» **YOUR ASSIGNMENT**:
Lines from the one containing "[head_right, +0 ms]" through the last line of the data are to be repeated word for word, both ends included.

» **THE DATA**:
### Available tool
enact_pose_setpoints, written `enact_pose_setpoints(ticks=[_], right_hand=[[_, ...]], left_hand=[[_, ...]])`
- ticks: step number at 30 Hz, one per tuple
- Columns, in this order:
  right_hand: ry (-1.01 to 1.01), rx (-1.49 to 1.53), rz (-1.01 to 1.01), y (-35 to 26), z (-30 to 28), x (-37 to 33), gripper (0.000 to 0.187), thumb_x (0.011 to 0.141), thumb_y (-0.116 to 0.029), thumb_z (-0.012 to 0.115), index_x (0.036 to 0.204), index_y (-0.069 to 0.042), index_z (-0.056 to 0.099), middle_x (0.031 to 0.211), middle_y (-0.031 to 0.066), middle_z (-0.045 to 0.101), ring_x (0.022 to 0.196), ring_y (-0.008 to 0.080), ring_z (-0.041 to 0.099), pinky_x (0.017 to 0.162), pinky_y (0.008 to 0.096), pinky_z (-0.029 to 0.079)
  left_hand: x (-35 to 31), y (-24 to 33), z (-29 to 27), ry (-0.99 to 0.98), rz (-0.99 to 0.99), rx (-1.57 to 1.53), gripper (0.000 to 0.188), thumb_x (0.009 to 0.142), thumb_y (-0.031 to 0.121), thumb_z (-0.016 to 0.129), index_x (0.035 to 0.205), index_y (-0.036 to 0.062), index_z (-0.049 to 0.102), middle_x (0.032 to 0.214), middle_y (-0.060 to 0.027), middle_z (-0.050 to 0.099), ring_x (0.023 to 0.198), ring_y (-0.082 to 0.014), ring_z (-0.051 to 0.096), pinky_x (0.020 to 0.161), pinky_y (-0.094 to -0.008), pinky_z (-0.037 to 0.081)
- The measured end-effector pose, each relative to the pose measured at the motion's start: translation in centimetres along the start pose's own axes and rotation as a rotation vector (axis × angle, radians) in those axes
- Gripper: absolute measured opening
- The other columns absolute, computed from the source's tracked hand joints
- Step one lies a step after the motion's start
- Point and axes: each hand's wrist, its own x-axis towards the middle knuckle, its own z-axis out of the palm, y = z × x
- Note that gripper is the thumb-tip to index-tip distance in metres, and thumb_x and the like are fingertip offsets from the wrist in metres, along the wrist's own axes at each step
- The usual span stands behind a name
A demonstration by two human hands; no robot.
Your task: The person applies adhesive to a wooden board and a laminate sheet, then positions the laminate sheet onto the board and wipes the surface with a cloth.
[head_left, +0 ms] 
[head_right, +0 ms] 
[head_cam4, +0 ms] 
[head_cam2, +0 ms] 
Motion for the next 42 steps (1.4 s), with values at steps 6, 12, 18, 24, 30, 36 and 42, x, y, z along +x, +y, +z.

» **THE ANSWER**:
[head_right, +0 ms] 
[head_cam4, +0 ms] 
[head_cam2, +0 ms] 
Motion for the next 42 steps (1.4 s), with values at steps 6, 12, 18, 24, 30, 36 and 42, x, y, z along +x, +y, +z.

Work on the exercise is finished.